(Data entries)
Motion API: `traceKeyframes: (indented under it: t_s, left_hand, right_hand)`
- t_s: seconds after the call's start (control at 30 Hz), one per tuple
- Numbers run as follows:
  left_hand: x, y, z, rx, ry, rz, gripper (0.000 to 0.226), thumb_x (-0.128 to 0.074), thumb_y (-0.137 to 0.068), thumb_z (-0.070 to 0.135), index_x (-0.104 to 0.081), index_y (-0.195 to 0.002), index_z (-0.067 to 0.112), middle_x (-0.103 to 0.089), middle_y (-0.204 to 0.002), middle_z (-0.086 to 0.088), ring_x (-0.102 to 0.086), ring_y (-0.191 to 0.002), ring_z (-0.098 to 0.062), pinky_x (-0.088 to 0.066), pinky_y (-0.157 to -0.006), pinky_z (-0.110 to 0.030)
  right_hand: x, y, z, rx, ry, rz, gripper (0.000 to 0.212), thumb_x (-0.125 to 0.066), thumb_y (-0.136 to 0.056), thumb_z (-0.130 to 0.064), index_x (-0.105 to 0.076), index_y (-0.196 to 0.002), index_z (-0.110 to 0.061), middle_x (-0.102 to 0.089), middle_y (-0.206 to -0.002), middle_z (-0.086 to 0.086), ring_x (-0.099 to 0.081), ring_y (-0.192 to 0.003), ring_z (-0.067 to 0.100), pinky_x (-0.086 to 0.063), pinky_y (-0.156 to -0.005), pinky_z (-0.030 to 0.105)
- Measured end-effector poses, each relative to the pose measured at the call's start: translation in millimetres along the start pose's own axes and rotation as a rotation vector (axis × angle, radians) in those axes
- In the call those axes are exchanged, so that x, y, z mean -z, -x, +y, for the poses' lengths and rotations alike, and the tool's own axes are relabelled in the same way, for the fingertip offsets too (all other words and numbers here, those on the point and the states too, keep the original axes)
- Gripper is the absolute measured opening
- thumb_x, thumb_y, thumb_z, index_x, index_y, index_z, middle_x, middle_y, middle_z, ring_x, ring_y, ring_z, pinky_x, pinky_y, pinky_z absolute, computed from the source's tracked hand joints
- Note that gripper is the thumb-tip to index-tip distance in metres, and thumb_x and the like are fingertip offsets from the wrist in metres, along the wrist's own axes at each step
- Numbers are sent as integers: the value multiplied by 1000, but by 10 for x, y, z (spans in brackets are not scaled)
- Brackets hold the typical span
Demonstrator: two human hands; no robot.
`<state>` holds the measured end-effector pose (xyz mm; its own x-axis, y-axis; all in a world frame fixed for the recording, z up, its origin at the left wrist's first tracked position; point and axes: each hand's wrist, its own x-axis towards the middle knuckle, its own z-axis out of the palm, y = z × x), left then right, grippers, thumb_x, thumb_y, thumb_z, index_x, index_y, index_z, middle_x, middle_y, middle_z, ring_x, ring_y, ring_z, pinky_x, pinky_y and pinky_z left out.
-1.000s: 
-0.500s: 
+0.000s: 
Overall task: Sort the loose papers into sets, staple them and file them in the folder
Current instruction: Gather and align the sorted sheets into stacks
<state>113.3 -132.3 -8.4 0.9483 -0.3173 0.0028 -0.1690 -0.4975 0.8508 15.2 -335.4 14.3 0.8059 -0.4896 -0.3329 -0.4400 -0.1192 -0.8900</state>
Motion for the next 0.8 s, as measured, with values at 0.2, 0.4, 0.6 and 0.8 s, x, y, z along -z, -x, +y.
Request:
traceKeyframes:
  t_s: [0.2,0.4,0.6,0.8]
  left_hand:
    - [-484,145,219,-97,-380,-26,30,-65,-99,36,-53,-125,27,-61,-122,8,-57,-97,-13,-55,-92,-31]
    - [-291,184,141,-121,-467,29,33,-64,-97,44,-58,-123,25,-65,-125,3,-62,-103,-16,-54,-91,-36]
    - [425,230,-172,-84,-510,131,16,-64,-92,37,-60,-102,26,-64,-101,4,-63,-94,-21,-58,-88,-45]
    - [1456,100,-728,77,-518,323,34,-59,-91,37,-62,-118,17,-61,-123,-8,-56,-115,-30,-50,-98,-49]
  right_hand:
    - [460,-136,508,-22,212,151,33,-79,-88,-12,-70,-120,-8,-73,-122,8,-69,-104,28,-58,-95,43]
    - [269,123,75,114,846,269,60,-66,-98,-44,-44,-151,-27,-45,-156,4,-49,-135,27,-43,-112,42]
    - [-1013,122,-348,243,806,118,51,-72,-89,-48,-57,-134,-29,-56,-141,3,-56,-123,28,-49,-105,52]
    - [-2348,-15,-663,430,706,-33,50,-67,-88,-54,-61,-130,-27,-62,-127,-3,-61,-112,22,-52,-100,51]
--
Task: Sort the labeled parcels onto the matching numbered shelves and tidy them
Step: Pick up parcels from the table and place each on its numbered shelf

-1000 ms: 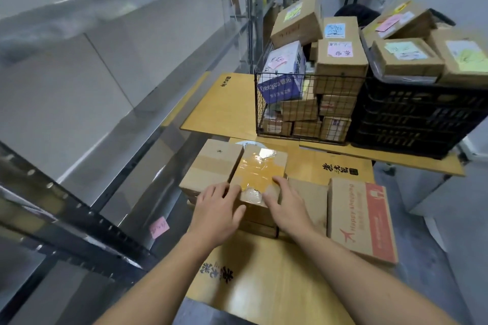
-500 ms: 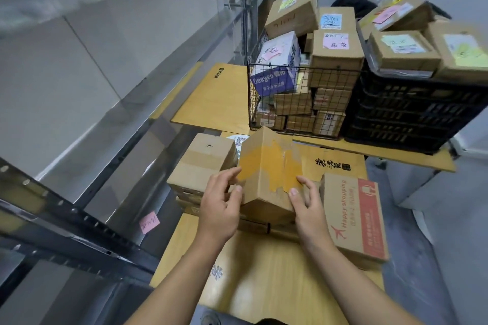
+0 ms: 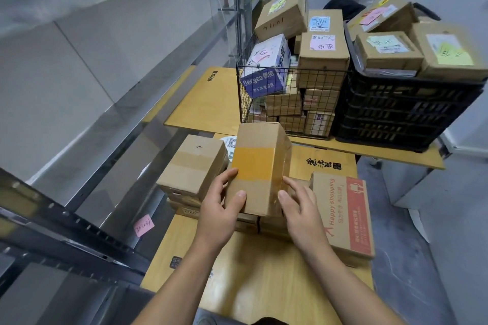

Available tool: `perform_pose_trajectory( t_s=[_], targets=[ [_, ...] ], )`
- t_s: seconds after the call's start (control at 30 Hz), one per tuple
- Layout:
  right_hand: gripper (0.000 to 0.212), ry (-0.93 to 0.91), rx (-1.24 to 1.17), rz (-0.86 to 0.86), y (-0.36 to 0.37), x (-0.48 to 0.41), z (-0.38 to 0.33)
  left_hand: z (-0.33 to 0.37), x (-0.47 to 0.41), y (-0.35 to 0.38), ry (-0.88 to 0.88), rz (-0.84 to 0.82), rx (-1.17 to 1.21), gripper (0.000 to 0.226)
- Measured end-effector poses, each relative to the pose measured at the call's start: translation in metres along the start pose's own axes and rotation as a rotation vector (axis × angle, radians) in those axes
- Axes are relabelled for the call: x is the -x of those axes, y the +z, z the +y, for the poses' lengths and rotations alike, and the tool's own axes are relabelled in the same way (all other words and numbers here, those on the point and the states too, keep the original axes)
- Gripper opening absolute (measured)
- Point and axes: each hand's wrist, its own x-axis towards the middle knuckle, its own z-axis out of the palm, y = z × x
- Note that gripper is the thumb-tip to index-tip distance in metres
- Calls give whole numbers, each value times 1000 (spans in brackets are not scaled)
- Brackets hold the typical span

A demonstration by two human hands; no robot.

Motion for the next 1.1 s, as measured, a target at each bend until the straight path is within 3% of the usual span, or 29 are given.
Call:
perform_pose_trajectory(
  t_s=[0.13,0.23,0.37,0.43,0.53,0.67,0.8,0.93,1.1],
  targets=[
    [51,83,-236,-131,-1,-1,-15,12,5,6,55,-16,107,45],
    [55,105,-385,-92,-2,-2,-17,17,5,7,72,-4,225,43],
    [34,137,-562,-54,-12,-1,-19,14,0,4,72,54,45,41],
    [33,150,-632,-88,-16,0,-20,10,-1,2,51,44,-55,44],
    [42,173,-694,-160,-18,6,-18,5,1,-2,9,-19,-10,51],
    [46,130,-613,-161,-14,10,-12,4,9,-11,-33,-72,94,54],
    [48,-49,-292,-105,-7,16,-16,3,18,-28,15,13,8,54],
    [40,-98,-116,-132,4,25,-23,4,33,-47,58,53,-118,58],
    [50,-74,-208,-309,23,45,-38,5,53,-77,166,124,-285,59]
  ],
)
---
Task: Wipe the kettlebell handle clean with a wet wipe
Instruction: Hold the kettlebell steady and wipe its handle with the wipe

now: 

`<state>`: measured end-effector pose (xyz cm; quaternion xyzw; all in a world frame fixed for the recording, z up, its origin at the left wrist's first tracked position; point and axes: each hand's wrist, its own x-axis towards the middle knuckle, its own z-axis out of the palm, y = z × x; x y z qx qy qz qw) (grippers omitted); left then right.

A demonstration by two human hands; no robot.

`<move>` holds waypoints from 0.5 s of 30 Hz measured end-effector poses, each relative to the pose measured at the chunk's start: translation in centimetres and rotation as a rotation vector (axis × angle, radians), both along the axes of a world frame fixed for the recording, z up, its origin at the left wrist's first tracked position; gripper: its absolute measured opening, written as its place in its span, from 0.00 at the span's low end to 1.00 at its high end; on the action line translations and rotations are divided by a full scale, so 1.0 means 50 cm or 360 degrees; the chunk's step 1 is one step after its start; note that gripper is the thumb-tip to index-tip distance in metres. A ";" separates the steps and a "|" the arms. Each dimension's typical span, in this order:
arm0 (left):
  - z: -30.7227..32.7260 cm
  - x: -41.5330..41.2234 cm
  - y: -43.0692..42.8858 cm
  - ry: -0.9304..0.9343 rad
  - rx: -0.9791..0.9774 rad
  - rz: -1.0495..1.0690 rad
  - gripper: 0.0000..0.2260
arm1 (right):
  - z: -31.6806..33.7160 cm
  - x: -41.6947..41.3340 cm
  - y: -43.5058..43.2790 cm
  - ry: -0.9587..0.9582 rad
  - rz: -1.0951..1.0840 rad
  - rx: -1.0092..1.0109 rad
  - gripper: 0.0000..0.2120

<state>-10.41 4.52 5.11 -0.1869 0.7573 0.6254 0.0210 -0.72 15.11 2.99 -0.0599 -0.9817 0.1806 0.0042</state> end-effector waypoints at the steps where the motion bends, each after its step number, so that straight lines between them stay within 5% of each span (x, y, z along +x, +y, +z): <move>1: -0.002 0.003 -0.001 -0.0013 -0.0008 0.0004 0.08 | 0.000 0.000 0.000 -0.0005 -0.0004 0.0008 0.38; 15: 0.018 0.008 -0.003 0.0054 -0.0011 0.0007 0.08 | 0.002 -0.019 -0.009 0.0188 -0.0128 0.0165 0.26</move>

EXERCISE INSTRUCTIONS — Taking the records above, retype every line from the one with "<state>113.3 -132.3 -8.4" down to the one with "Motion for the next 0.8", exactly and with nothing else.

SOLVED EXERCISE —
<state>113.3 -132.3 -8.4 0.9483 -0.3173 0.0028 -0.1690 -0.4975 0.8508 15.2 -335.4 14.3 0.8059 -0.4896 -0.3329 -0.4400 -0.1192 -0.8900</state>
Motion for the next 0.8 s, as measured, with values at 0.2, 0.4, 0.6 and 0.8 s, x, y, z along -z, -x, +y.

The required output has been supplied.